Distributed Tracing for Developers: A Primer
Modern internet applications are commonly implemented as cloud-native distributed systems. These systems consist of numerous interconnected components, often developed by different teams in different programming languages, and deployed across diverse locations around the world.
While this approach offers many benefits, it also introduces significant complexity. User requests often traverse multiple processes, machines, and networks before they are completed, making it challenging to understand the flow of data and ensure smooth operation.
To tackle these challenges, monitoring the interactions between components is crucial. However, traditional troubleshooting methods—such as analyzing logs and metrics—often lack the context needed to provide a complete picture of system behavior.
This is where distributed tracing comes in.

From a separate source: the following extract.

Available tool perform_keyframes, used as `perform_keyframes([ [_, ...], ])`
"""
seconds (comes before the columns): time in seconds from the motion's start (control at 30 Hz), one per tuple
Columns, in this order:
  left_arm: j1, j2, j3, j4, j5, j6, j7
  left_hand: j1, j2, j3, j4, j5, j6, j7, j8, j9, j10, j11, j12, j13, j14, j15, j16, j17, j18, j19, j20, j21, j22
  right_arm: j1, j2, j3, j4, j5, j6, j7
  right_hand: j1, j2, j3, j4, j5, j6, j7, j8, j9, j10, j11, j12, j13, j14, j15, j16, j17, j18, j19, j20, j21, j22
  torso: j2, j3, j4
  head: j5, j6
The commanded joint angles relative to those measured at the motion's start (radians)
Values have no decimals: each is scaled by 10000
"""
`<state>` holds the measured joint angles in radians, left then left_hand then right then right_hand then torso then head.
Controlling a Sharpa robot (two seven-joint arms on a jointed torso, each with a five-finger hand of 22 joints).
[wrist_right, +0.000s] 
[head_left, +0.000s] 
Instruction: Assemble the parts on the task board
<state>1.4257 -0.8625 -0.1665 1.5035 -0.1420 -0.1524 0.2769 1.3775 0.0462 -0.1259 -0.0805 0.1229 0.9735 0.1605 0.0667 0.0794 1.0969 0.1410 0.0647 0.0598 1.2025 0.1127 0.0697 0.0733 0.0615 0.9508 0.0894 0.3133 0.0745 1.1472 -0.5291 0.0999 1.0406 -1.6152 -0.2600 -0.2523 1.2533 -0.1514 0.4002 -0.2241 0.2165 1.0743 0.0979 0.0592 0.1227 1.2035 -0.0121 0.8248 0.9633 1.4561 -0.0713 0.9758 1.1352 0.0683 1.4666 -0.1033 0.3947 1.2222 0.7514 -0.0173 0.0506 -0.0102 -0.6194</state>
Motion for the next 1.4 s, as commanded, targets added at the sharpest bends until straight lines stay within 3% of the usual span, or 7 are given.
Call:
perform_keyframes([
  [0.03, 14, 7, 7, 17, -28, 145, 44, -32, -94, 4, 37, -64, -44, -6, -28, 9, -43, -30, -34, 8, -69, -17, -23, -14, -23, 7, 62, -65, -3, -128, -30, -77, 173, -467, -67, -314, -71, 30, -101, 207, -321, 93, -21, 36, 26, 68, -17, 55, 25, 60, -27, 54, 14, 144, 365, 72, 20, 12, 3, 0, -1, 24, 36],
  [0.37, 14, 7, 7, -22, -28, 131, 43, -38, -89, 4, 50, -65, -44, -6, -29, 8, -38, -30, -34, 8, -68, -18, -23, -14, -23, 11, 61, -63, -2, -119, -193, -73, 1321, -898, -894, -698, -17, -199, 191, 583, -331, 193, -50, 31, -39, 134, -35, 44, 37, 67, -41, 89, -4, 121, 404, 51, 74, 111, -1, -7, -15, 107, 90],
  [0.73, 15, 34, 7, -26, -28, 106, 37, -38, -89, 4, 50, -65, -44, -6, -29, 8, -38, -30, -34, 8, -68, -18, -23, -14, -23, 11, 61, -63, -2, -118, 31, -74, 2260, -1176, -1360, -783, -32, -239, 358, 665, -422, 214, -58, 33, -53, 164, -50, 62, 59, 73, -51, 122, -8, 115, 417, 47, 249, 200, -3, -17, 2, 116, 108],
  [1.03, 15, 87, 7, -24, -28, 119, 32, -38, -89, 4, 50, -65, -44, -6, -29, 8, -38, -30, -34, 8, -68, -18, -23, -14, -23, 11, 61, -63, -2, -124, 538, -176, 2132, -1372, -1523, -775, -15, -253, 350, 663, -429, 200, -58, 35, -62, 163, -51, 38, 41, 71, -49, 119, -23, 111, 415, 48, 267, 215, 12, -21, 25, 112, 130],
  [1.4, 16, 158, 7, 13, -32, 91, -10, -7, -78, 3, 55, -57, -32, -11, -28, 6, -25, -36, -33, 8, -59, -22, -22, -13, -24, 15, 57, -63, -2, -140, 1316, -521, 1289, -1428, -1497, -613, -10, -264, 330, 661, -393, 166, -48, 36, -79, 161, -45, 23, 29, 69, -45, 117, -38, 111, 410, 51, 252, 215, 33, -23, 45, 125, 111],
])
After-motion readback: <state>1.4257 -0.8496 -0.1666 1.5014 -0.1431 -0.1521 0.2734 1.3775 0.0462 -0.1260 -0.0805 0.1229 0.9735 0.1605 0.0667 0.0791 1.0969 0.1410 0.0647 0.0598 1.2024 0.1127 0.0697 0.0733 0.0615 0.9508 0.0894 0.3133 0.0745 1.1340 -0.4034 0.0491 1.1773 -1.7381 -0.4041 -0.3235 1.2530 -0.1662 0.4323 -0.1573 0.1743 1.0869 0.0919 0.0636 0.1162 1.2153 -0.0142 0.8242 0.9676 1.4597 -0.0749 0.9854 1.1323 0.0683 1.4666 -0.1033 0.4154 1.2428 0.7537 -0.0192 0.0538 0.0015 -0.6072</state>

It refers to the tracking of requests across all the different services and components, giving you a clear picture of what's happening in real-time. This makes it much easier to debug errors, local performance problems, and understanding of complex interactions within your system.
The data collected through distributed tracing, known as a "trace", offers a detailed view of system relationships. This trace acts as a visual map, helping you quickly identify the root cause of errors and performance bottlenecks in your system.
In this guide, we'll cover the basics of distributed tracing: how it works, its core concepts, the benefits and challenges involved, and practices to follow for a successful implementation.
Let's dive in!
Why is distributed tracing needed?
Over the last 15 years, a revolution in application design has been driven by cloud computing, containerization, and microservices. This shift has enabled greater scalability, efficiency, and faster feature delivery, but it has also introduced new challenges and complexities. Understanding these complexities is where distributed tracing becomes crucial.
Consider a scenario where a user browses an e-commerce website, searches for products, adds items to their shopping cart, and proceeds to checkout and payment. The potential services involved and their interactions could include:
Product catalog service: Handles product queries by coordinating searches for categories, availability, shipping details, and pricing.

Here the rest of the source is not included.